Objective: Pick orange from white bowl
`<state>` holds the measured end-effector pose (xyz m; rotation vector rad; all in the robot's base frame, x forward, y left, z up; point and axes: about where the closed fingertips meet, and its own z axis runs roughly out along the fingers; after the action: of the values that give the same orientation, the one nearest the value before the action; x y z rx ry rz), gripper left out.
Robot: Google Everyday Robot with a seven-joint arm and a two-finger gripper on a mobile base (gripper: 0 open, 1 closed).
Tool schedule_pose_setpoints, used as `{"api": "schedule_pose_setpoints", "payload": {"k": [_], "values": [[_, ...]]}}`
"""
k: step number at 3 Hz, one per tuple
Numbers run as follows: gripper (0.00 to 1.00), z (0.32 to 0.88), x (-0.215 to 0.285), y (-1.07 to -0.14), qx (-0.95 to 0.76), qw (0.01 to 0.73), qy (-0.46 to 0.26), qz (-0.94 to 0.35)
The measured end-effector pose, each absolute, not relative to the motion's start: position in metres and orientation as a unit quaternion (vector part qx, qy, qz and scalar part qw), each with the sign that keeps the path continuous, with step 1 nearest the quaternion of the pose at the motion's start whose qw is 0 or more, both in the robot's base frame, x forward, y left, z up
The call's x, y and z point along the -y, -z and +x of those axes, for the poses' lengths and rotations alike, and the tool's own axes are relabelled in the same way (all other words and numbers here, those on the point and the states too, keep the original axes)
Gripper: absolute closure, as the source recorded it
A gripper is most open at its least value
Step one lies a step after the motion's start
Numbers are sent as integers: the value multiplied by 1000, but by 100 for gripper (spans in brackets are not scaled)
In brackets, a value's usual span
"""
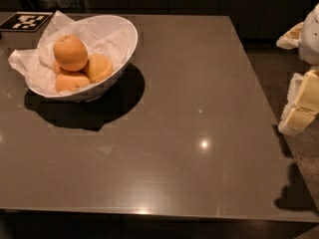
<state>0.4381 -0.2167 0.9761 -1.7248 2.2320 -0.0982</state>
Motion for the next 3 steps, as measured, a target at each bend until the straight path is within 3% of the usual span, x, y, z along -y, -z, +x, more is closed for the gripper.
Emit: {"api": "schedule_pose_setpoints", "payload": {"k": [2, 3], "values": [[0, 439, 209, -980, -775, 160, 35, -610], [0, 446, 197, -983, -760, 181, -5, -624]]}}
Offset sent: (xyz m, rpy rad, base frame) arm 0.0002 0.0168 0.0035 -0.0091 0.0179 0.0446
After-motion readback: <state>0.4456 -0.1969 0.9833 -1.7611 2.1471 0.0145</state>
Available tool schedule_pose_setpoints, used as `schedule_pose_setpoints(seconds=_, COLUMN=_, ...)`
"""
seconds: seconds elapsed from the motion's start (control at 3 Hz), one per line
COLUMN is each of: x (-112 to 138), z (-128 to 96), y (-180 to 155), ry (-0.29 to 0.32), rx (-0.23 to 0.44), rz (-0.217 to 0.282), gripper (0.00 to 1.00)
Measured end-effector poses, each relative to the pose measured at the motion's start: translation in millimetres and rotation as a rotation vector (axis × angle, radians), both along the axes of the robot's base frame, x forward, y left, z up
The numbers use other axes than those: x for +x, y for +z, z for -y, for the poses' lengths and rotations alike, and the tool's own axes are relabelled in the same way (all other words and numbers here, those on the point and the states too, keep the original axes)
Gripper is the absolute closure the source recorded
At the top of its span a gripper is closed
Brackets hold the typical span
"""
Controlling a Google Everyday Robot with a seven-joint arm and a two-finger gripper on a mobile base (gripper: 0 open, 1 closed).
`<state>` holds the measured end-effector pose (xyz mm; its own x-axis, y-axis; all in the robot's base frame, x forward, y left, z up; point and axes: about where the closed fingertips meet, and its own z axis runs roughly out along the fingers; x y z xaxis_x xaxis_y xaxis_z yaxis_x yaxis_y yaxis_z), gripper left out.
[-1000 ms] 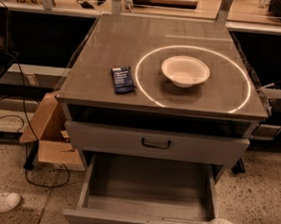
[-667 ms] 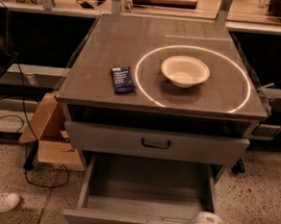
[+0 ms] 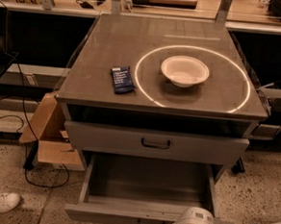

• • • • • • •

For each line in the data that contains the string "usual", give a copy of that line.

In brackets, a value's usual span
Motion for the next 3 steps, as measured, a target at each bend until the straight path is within 3% of the usual span, x, y, z along -y, -z, +x, more is closed for the gripper.

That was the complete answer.